Segment Open

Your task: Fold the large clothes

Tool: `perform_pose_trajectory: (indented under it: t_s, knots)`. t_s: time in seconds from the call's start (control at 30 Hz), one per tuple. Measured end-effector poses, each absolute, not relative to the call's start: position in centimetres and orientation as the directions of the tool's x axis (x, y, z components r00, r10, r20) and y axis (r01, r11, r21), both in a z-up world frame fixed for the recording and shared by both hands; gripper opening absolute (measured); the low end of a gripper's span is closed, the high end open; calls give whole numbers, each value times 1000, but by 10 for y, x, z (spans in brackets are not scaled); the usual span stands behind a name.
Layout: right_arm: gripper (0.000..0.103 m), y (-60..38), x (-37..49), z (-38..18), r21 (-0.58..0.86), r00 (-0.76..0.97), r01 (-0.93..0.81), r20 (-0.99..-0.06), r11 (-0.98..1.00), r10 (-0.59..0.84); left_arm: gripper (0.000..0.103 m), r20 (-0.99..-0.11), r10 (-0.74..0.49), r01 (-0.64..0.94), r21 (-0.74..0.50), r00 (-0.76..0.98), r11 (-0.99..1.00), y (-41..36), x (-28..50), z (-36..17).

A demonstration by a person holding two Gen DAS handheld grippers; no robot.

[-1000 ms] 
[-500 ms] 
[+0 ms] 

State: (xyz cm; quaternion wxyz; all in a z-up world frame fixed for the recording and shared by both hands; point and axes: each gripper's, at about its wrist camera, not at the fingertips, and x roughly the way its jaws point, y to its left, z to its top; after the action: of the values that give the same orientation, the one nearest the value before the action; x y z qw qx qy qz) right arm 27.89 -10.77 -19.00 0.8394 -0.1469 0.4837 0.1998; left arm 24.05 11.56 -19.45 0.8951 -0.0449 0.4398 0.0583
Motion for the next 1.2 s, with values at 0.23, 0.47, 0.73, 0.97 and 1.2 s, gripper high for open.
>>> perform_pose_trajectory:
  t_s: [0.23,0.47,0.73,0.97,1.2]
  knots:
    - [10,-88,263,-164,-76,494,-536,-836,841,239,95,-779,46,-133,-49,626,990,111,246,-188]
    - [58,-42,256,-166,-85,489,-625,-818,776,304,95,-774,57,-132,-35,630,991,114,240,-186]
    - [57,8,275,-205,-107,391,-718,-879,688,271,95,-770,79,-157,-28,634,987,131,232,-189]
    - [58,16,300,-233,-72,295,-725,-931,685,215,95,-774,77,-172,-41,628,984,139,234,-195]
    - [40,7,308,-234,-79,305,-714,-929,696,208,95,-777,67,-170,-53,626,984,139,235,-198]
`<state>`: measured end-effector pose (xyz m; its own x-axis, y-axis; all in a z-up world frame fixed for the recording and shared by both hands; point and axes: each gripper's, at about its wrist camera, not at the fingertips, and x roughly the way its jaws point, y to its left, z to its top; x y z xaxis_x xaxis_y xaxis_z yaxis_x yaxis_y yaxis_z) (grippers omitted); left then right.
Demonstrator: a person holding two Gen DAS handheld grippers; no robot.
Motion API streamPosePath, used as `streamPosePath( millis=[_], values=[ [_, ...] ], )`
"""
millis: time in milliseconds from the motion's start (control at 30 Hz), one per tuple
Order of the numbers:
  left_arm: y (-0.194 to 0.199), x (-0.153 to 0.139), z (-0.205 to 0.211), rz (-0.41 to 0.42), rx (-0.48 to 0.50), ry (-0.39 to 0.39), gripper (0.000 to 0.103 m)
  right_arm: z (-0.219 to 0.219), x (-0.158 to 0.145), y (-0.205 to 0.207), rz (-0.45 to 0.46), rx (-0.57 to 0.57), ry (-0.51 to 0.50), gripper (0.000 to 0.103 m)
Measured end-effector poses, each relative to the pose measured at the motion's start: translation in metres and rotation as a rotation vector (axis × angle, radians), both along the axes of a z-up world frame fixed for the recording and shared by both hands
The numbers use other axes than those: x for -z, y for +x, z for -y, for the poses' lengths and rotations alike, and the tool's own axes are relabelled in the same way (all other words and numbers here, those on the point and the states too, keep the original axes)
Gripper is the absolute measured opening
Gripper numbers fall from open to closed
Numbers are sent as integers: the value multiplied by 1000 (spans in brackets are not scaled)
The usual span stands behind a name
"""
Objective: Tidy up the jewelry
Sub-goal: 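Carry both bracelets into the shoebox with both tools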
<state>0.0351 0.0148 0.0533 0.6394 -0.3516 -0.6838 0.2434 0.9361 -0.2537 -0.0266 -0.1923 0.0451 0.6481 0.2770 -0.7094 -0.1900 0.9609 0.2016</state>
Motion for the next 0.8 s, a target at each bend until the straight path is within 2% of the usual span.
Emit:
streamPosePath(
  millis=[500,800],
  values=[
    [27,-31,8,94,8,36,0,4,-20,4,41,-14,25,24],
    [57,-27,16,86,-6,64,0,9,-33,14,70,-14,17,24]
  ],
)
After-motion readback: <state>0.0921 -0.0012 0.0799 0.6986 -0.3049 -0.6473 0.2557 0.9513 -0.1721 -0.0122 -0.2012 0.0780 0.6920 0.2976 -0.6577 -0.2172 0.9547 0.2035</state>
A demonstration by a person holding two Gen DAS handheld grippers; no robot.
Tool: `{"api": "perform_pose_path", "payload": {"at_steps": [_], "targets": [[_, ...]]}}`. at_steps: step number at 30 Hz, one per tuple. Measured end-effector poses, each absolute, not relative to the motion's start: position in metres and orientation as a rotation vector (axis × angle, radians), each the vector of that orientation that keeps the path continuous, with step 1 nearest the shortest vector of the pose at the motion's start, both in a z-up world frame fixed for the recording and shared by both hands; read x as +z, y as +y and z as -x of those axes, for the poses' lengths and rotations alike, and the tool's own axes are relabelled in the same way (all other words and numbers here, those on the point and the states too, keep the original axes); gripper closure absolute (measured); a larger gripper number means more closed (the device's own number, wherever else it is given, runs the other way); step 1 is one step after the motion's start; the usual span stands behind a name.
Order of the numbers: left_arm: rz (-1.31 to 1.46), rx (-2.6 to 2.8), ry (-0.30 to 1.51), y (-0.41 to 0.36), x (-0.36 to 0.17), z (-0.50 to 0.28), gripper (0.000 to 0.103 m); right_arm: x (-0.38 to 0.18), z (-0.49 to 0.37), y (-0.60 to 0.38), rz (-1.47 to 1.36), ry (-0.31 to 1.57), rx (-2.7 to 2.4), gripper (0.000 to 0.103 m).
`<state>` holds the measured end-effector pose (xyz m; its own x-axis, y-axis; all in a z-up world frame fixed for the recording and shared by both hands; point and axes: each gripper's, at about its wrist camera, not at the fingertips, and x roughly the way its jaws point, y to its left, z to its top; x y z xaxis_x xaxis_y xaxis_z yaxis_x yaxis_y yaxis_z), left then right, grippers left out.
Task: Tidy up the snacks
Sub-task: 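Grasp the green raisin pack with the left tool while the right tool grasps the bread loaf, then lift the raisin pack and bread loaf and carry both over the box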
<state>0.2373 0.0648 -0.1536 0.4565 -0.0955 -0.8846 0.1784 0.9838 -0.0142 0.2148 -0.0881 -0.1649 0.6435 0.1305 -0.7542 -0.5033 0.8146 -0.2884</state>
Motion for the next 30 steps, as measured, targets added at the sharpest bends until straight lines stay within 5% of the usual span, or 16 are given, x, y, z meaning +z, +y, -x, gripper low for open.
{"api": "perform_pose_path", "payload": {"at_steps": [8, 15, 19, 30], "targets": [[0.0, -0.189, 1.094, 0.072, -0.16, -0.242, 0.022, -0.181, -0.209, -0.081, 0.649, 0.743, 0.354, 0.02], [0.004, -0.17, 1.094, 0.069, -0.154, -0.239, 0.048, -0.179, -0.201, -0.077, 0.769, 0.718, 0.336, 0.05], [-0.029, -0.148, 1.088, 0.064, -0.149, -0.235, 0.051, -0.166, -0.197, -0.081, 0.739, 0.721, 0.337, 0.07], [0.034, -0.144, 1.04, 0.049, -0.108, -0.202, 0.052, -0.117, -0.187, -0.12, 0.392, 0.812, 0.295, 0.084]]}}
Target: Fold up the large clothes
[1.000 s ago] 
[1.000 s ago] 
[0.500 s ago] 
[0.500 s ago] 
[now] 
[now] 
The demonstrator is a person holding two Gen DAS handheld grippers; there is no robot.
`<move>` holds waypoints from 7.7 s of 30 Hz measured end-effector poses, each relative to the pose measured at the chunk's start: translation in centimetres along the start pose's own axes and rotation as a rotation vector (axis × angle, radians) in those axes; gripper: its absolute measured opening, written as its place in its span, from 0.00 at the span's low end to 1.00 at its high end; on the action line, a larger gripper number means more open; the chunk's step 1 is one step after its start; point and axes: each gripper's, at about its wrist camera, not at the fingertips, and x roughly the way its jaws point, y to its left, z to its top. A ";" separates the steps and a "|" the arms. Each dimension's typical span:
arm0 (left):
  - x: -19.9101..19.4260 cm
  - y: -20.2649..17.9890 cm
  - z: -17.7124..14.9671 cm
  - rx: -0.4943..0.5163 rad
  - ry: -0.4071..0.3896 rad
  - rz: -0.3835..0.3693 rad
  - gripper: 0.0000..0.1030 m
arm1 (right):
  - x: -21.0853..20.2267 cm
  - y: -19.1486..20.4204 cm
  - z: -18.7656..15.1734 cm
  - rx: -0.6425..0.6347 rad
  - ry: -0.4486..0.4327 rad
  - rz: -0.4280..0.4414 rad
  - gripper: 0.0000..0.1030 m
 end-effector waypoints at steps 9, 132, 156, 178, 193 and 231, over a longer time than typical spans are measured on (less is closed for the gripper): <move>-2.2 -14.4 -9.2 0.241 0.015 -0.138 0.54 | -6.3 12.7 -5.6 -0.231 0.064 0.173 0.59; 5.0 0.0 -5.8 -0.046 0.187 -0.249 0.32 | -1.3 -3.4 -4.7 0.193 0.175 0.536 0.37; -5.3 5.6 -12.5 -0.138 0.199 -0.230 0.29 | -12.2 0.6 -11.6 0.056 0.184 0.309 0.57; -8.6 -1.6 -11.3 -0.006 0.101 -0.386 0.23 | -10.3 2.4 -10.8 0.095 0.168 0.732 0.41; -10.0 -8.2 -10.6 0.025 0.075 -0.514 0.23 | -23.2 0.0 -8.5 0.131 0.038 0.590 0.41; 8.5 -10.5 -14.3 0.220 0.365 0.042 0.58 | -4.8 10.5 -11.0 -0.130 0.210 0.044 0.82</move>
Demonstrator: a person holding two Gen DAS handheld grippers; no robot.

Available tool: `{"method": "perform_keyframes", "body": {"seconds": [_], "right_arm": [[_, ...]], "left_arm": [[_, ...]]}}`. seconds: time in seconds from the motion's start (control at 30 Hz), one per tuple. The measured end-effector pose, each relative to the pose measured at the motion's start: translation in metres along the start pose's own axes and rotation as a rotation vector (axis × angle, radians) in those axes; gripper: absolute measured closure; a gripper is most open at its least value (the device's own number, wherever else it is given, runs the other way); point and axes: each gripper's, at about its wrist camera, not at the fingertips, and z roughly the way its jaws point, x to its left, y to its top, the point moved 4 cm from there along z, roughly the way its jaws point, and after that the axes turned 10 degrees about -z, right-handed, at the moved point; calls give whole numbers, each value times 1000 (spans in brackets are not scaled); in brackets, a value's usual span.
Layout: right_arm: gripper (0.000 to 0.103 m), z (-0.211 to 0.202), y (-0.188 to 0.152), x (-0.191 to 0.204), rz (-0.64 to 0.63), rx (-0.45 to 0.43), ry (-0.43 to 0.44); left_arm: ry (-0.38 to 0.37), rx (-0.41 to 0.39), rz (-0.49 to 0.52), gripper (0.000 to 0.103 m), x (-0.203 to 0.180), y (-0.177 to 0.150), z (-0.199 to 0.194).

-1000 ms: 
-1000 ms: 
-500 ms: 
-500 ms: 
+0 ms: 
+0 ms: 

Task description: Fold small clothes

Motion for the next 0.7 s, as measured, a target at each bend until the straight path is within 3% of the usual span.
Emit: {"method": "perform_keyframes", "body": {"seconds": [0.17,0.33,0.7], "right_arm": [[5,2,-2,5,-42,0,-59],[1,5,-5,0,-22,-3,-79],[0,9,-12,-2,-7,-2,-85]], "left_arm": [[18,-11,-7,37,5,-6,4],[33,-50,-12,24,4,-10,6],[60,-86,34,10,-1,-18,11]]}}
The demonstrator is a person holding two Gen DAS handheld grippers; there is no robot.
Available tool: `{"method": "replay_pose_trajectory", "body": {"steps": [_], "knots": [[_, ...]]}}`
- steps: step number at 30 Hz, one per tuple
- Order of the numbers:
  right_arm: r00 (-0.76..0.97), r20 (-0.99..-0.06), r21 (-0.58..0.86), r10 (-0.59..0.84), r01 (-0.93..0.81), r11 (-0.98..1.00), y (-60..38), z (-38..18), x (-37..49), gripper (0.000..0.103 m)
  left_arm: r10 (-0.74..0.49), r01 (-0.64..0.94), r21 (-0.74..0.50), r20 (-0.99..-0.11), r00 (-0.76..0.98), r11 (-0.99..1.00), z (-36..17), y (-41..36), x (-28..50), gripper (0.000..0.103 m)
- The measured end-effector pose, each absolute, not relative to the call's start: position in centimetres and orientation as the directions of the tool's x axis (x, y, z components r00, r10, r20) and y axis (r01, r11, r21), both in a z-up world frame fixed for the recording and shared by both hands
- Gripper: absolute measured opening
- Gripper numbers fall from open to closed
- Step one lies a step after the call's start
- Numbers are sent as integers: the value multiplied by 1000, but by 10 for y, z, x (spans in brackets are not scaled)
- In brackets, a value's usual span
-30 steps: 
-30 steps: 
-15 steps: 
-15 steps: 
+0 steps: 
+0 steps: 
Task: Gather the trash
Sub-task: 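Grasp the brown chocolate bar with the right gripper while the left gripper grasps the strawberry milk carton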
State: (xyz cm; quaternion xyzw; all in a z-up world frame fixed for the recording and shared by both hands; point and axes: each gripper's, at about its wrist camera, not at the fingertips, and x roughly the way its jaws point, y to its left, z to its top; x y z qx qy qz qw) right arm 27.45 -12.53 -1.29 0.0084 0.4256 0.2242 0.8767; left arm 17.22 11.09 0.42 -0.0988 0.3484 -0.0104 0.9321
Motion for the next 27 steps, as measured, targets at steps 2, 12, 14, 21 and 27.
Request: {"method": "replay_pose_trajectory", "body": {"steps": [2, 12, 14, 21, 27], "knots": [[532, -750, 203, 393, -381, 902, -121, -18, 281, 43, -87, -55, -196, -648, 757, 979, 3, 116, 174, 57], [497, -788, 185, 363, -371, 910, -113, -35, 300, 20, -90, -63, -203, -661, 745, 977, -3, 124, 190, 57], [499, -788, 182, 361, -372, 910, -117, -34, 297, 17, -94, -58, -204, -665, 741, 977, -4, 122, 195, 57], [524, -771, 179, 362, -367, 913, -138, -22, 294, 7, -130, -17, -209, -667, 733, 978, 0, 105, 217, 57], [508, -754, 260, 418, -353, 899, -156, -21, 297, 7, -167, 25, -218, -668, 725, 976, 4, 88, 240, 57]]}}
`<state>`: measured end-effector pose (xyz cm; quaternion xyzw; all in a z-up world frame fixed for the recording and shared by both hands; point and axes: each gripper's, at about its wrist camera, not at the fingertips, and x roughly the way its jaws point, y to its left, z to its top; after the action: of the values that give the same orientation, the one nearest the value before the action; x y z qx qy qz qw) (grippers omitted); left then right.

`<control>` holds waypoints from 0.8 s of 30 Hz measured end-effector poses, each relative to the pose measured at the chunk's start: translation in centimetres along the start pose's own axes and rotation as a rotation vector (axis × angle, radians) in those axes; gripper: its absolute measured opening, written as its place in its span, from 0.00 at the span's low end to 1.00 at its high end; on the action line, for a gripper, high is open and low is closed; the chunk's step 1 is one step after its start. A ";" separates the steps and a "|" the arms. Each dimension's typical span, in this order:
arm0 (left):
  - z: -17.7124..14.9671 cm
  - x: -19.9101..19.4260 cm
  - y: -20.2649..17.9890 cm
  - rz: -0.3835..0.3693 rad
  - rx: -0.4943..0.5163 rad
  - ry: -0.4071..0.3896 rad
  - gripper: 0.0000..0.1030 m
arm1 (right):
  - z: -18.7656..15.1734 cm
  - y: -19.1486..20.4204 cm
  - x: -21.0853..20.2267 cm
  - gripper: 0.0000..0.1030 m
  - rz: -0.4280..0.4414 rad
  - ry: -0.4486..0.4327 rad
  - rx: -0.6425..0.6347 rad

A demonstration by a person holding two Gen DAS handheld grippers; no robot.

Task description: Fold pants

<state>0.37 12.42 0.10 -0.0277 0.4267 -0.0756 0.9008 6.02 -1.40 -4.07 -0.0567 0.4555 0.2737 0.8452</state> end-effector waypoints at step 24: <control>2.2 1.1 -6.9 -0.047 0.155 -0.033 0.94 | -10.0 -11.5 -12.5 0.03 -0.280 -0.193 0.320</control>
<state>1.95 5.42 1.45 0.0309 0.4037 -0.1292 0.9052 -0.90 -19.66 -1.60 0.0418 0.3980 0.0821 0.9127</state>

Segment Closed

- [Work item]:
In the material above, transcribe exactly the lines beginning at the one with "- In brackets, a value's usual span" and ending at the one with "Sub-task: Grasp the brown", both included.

- [Exercise result]:
- In brackets, a value's usual span
-30 steps: 
-30 steps: 
-15 steps: 
-15 steps: 
+0 steps: 
+0 steps: 
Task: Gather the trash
Sub-task: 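Grasp the brown chocolate bar with the right gripper while the left gripper grasps the strawberry milk carton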

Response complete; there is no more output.